• Exercise goal: The required result is a copy of each line below in which "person" appears.
(Listed records begins)
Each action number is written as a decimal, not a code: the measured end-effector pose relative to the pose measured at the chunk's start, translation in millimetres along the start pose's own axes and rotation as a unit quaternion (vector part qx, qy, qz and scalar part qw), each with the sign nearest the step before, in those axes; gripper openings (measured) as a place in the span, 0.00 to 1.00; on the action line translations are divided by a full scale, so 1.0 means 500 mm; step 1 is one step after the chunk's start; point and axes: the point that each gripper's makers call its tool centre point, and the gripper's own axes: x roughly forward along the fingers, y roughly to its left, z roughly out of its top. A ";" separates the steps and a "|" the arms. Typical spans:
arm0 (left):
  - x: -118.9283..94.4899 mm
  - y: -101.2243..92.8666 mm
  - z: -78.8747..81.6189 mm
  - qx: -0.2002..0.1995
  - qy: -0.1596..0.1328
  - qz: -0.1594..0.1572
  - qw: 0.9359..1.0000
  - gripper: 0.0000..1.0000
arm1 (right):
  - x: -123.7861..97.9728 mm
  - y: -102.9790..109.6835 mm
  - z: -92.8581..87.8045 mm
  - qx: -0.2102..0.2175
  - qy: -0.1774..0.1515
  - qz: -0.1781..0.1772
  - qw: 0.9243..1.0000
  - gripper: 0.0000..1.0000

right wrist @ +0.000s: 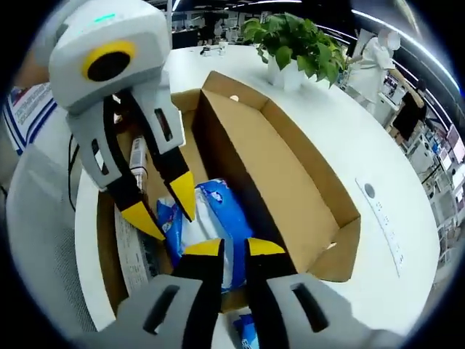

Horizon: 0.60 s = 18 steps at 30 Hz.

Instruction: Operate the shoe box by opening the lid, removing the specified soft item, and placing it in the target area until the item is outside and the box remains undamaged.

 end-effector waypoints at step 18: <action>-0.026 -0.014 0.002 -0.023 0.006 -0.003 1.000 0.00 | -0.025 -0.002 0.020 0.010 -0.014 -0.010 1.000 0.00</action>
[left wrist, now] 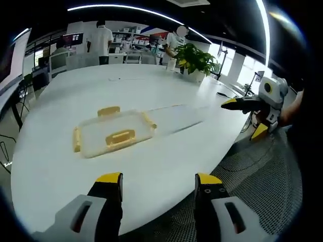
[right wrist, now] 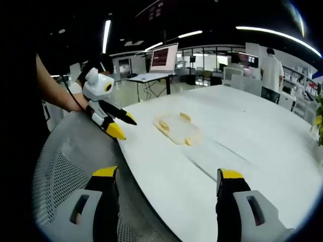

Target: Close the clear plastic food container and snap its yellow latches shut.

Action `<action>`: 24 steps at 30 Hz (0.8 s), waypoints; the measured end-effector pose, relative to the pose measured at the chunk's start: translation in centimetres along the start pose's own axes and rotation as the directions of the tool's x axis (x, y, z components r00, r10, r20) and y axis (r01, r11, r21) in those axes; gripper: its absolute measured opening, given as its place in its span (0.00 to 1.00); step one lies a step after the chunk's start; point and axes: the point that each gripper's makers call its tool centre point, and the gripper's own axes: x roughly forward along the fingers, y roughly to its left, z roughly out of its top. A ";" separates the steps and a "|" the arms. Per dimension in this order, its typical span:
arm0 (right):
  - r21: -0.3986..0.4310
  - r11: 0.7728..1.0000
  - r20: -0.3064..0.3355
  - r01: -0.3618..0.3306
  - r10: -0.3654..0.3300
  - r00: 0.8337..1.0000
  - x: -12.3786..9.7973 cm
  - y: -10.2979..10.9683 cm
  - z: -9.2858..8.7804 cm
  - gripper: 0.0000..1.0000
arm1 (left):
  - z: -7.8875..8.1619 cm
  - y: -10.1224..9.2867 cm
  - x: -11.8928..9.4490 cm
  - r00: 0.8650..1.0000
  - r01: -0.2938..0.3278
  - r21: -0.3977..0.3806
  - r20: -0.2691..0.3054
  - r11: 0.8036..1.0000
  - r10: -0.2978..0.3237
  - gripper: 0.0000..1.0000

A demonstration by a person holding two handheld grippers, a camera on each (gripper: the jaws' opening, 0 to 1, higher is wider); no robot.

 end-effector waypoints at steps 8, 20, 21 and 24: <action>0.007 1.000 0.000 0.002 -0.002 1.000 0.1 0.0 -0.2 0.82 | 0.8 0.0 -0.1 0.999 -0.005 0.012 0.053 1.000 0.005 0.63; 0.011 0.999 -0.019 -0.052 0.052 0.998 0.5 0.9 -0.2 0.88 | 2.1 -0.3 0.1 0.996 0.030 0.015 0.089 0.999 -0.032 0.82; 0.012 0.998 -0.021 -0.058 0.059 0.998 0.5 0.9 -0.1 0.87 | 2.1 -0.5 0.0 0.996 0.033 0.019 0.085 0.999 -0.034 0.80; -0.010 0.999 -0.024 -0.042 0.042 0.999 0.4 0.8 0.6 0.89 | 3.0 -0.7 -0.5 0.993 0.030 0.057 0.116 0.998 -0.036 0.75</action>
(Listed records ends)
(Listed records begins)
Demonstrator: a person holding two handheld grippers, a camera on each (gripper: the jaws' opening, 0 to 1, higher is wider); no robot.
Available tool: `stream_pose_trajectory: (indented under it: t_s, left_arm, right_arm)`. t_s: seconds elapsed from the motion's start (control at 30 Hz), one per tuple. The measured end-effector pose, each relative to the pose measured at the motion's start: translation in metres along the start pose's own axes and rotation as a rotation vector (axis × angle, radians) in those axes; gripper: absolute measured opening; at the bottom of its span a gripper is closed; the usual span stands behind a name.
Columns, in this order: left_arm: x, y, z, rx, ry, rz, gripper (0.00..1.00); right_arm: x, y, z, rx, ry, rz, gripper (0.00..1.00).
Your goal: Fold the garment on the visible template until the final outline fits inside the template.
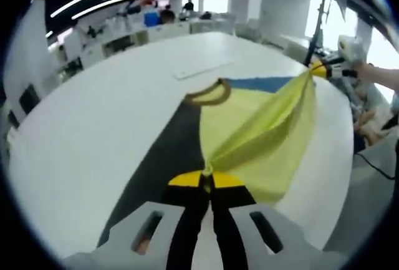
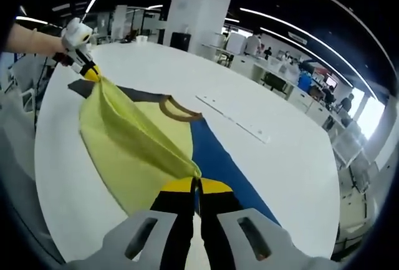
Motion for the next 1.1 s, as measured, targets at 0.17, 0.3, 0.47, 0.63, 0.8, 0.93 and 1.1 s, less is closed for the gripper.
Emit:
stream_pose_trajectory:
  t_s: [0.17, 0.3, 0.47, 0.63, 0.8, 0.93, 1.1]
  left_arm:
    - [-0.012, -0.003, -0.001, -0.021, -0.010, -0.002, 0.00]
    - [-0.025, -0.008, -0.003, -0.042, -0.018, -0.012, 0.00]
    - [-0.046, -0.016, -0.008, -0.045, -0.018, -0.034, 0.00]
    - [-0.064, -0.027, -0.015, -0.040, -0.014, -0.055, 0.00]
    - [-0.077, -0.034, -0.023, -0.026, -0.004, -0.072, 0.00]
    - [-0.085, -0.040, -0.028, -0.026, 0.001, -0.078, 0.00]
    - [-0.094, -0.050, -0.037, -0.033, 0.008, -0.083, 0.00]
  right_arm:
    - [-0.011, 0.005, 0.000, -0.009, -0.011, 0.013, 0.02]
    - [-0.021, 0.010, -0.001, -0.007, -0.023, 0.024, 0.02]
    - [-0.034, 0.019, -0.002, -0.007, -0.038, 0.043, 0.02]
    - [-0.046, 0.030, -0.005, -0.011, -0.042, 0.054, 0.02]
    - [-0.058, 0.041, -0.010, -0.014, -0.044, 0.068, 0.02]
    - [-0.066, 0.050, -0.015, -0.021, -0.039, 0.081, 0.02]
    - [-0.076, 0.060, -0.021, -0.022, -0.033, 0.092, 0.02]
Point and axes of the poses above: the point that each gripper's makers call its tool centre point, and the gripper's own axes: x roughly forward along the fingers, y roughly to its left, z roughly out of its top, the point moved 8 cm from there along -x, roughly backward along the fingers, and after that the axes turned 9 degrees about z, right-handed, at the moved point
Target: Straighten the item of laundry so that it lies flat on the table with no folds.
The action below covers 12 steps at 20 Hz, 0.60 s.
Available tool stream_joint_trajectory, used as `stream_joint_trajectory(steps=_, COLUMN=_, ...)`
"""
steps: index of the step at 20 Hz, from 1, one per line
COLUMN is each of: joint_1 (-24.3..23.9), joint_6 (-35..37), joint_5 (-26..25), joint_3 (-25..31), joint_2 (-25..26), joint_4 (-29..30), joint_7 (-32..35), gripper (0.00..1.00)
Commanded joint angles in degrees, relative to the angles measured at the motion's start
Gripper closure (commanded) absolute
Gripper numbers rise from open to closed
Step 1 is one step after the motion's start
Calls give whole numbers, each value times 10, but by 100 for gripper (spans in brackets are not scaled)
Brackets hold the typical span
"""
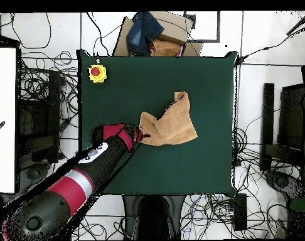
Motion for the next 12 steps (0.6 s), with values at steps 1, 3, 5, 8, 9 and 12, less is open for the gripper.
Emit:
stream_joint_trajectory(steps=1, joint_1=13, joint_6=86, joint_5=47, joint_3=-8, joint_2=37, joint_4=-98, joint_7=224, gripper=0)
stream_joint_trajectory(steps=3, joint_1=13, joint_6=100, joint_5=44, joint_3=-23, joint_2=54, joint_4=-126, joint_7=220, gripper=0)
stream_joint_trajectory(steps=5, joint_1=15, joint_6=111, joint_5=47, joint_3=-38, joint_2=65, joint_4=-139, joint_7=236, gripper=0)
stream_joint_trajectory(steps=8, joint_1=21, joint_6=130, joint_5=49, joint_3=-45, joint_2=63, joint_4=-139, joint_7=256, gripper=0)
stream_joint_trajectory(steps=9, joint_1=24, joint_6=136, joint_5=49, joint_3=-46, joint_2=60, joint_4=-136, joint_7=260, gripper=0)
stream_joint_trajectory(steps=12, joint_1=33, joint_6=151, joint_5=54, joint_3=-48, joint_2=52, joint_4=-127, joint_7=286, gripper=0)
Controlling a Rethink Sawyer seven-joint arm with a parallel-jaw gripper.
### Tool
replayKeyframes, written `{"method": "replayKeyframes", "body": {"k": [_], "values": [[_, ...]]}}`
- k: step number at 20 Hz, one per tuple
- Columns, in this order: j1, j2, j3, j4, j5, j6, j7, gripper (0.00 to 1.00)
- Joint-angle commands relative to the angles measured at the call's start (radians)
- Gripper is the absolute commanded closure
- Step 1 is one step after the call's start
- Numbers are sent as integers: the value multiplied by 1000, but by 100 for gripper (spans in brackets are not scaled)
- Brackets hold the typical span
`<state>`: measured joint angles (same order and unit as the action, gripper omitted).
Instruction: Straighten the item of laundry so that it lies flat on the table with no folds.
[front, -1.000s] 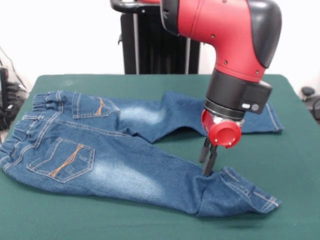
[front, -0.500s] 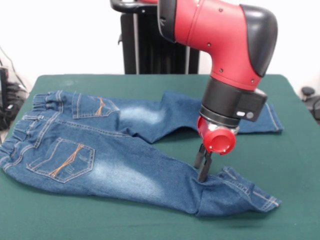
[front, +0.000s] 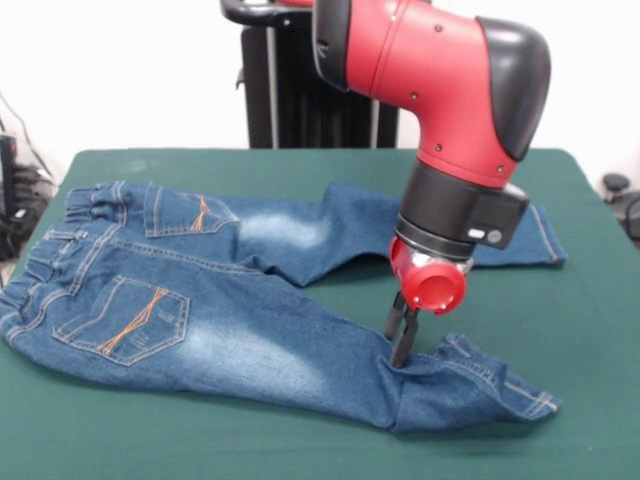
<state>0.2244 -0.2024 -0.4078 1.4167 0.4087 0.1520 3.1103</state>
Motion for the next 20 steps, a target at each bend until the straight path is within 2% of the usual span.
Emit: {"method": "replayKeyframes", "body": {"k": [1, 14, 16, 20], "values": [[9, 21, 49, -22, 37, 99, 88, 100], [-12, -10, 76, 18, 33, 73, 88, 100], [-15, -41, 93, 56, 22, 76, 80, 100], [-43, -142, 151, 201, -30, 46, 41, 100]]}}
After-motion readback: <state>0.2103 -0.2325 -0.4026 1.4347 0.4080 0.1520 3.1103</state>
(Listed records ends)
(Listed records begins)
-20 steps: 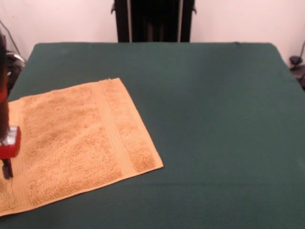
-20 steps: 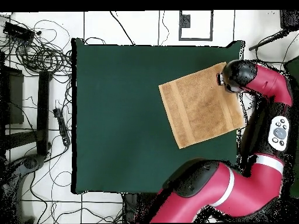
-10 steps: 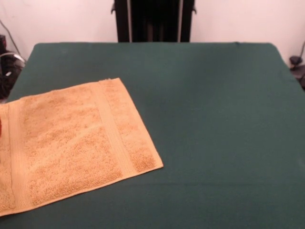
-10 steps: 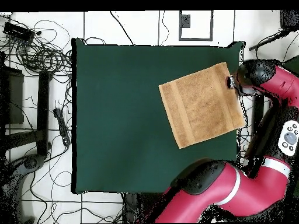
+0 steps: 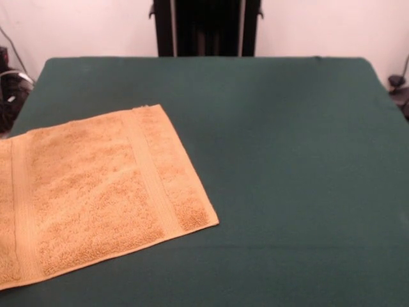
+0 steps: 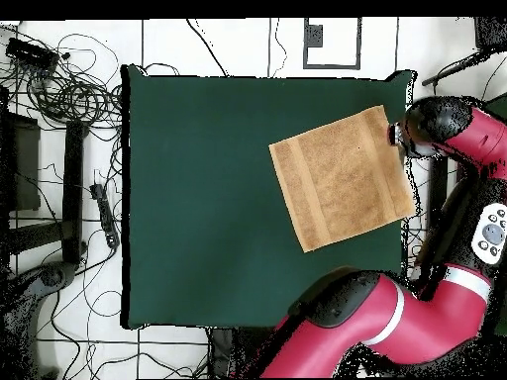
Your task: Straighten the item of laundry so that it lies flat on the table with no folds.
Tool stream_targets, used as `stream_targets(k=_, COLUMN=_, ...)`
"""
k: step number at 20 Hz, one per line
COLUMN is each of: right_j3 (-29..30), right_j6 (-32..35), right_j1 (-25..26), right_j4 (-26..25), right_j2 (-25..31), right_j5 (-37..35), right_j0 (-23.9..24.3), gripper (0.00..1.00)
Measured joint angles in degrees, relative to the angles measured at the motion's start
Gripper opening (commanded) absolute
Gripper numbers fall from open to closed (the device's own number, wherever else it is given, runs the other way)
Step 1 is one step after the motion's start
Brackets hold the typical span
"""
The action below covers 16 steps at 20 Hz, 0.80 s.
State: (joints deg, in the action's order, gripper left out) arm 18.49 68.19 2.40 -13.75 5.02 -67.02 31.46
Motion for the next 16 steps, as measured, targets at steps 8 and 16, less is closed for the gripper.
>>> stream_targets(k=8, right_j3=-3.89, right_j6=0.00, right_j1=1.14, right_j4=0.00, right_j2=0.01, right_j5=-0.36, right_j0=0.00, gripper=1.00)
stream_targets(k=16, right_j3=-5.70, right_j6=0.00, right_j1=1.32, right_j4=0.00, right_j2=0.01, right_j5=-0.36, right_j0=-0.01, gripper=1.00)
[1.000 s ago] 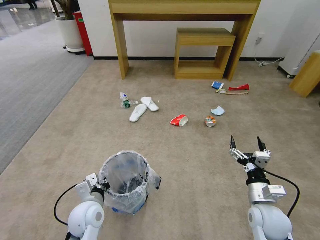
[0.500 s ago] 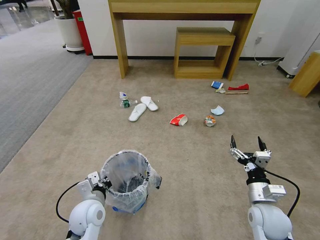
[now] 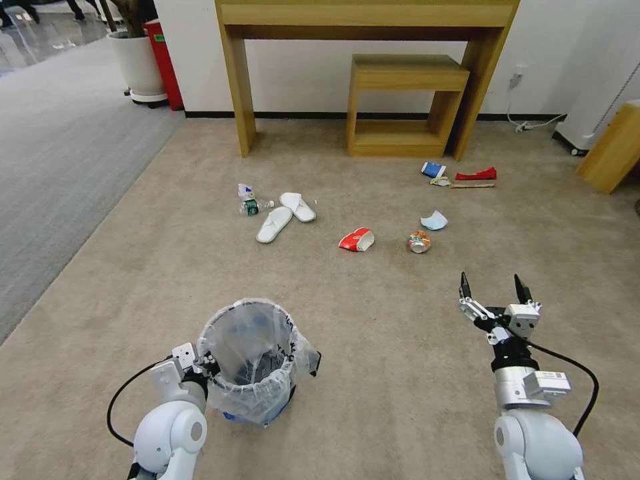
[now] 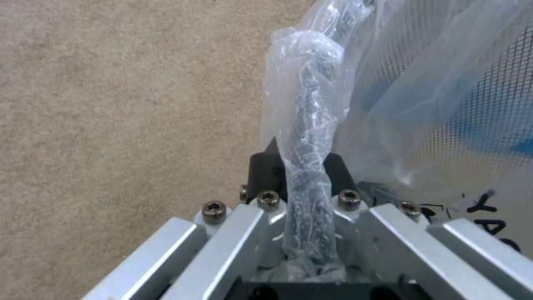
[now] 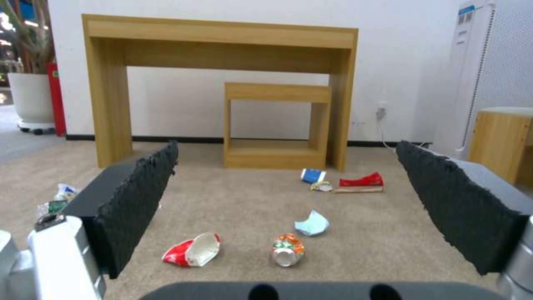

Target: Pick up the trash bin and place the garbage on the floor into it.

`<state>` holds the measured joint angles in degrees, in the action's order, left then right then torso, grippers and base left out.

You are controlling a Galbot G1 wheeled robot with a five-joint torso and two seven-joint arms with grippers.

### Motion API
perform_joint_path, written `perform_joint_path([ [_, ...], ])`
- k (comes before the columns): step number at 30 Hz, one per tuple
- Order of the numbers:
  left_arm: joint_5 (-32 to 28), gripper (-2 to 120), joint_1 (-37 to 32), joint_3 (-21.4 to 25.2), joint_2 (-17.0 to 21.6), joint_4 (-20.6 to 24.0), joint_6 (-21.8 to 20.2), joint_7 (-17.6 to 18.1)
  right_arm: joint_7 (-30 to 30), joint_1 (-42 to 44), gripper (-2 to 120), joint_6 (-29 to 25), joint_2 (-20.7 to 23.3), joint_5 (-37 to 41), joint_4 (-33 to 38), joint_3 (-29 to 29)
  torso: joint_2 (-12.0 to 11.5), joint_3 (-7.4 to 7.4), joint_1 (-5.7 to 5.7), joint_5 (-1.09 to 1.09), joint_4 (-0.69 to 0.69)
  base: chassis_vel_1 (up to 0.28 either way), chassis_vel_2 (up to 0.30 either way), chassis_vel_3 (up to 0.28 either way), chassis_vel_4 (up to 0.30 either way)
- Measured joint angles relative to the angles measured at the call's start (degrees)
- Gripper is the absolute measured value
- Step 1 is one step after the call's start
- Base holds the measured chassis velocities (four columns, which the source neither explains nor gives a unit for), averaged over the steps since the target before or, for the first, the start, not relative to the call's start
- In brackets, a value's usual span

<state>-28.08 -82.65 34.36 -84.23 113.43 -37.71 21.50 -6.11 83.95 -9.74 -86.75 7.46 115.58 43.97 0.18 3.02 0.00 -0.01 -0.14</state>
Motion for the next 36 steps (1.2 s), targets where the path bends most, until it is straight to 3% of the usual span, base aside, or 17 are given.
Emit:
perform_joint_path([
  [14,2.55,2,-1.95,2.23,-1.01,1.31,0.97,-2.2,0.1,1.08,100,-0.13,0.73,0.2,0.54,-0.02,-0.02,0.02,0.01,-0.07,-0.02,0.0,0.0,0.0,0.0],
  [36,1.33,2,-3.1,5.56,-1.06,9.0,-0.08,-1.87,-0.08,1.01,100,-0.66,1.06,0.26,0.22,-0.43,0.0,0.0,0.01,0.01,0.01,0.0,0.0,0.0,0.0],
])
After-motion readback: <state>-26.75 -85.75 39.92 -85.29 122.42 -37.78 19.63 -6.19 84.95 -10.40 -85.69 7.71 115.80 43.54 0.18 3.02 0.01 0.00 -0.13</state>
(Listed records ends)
• Reply:
A demonstration by a person holding two handheld grippers, a camera on each (gripper: the jaws' opening, 0 to 1, higher is wider); no robot.
Demonstrator: a person holding two handheld grippers, a camera on each (gripper: the jaws' opening, 0 to 1, higher is wider); no robot.

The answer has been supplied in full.